* **Data block**:
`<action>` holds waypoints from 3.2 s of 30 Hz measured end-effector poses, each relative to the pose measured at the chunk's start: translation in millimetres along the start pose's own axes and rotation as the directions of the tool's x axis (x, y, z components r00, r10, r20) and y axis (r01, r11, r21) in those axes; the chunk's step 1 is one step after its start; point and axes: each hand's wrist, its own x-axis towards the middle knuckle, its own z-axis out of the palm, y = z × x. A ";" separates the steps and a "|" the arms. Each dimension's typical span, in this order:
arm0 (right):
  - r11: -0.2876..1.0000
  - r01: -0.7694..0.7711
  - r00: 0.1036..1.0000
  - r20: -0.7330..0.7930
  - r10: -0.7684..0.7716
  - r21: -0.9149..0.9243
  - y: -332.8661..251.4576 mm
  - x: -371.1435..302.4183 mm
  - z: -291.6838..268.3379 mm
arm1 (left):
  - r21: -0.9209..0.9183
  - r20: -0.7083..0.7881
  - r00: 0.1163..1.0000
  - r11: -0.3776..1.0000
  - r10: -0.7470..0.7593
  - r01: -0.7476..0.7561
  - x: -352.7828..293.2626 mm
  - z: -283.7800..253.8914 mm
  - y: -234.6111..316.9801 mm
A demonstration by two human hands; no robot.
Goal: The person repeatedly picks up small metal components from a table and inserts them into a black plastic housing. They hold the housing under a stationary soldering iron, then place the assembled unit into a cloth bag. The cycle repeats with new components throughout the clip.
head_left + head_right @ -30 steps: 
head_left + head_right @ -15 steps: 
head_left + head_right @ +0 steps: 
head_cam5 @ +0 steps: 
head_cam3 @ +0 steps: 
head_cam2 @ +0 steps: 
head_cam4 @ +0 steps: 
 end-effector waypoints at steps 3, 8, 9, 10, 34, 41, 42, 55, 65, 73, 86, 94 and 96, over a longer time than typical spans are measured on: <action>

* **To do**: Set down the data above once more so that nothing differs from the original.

* **Written solution**:
`<action>` holds waypoints from 3.2 s of 30 Hz measured end-effector poses, each relative to the pose measured at the chunk's start: translation in millimetres along the start pose's own axes and rotation as the directions of the tool's x axis (x, y, z components r00, r10, r20) and y axis (r01, r11, r21) in those axes; the chunk's step 1 is one step after its start; point and axes: each hand's wrist, its own x-axis towards the middle knuckle, its own z-axis out of the palm, y = z × x. A ";" separates the steps and a "|" the arms. Each dimension's typical span, in this order:
arm0 (right):
  - r11: -0.2876..1.0000
  - r01: -0.7694..0.7711
  - r00: 0.1036..1.0000
  - r20: -0.7330..0.7930
  - r10: -0.7684..0.7716
  - r21: -0.9149..0.9243
  - y: -332.8661..251.4576 mm
  - x: -371.1435..302.4183 mm
  - z: -291.6838..268.3379 mm
arm1 (left):
  - r21: -0.9209..0.9183
  - r20: -0.7083..0.7881
  - r00: 0.1163..1.0000
  - r11: -0.3776..1.0000
  - r10: -0.7470..0.7593
  - r01: -0.7476..0.7561
  - x: -352.7828..293.2626 mm
  - z: -283.7800..253.8914 mm
  - y: -234.6111..316.9801 mm
A demonstration by two human hands; no robot.
Goal: The person repeatedly picks up small metal components from a table and inserts them into a black plastic housing. They hold the housing under a stationary soldering iron, then place the assembled unit into a cloth bag. The cycle repeats with new components throughout the clip.
head_left + head_right @ -30 steps: 
head_left + head_right @ -15 steps: 
head_left + head_right @ +0 steps: 
head_cam5 @ +0 steps: 
head_cam3 @ +0 steps: 
head_cam2 @ +0 steps: 
head_cam4 @ +0 steps: 
 end-effector waypoints at steps 3, 8, 9, 10, 34, 41, 42, 55, 65, 73, 86, 94 and 96, over a longer time than typical spans are measured on: <action>

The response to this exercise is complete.